7.26/7). Although the external conformation of the heart at this stage already approximates its final form, the truncus arteriosus (although now divided internally) appears to arise solely from the right ventricle (Fig. 7.28A). The two ventricles still communicate with each other over the free edge of the interventricular septum but are in separate communication with the atria through the paired slitlike openings created by the subdivision of the atrioventricular canal. The right atrioventricular opening is substantially bounded by the right part of the caudal endocardial cushion, less extensively by the cranial cushion, and partly, as already mentioned, by the parietal ridge of the truncus. These three contributions each form a separate cusp of the valve, and the truncus ridge contributes the parietal cusp.The left atrioventricular valve has a similar origin, mainly from the cranial and caudal endocardial cushions but with a small additional (lateral) cushion forming the parietal cusp. The division of the ventricles is largely completed by fusion of the interventricular septum with the caudal cushion; it is finally achieved by fusion of the lower edge of the truncus septum with the right part of the caudal cushion and with the interventricular septum. Because the same process completes the aortic part of the truncus, the output of the heart is now divided into two streams: one from the left ventricle into the aorta and one from the right ventricle into the pulmonary trunk.

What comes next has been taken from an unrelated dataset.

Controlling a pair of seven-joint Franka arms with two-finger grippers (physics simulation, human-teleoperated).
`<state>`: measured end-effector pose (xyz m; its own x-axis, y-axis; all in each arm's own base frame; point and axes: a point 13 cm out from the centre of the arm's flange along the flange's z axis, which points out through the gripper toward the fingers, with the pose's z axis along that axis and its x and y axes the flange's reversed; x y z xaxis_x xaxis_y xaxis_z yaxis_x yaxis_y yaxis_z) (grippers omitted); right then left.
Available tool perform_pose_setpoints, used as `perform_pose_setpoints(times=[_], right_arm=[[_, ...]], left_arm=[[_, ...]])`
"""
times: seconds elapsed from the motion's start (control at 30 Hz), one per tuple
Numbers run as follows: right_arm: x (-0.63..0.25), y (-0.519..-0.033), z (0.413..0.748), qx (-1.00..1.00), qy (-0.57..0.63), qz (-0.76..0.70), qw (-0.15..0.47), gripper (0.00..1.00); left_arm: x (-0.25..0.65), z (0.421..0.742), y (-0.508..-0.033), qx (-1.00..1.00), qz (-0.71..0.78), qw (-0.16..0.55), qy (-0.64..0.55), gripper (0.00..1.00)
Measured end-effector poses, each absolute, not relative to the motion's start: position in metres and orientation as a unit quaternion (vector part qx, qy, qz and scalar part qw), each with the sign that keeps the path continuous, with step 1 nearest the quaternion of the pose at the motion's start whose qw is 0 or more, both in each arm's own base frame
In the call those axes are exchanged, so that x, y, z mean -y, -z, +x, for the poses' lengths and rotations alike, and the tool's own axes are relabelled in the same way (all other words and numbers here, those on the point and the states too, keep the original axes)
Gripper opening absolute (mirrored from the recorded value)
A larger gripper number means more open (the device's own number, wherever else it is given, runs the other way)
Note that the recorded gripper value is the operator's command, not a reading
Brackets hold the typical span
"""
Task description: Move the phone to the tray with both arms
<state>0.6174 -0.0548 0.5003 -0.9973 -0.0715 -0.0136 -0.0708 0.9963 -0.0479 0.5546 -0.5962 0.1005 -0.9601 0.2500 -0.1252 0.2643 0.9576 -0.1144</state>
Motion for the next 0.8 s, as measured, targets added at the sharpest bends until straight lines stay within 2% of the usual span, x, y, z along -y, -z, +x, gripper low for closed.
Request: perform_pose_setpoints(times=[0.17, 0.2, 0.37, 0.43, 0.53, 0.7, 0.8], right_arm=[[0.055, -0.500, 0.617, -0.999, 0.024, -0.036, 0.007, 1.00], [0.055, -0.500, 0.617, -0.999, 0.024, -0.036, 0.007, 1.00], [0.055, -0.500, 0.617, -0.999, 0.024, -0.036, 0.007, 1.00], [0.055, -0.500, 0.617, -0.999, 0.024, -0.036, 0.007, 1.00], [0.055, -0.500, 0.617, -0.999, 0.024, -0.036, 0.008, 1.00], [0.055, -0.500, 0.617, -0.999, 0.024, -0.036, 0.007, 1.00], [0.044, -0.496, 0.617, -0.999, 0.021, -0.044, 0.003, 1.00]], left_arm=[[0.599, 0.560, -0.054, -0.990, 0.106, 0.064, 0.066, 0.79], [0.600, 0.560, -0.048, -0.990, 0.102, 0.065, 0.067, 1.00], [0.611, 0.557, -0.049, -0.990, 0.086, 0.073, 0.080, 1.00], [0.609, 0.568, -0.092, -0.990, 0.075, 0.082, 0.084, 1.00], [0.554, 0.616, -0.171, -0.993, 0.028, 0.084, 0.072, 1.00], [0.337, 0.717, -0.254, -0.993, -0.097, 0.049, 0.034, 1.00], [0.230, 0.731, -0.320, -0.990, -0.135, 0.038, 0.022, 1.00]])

Because the process of heart development requires highly precise meeting and fusion of various elements, heart malformations are among the most common congenital abnormalities, affecting up to 1% of all human births. Heart malformations are also frequent in domestic animals. The more common malformations are defects of the cardiac septa, atresia or stenosis of the pulmonary or aortic trunks, or some combination of these anomalies (e.g., the tetralogy of Fallot: pulmonary stenosis, enlarged overriding aorta, ventricular septal defect, and hypertrophy of the right ventricle). Failure of closure of the oval foramen is generally without functional significance, but most other malformations are incompatible with normal life after birth. Surgical correction is neither practicable nor advisable in those affected animals that do not die spontaneously.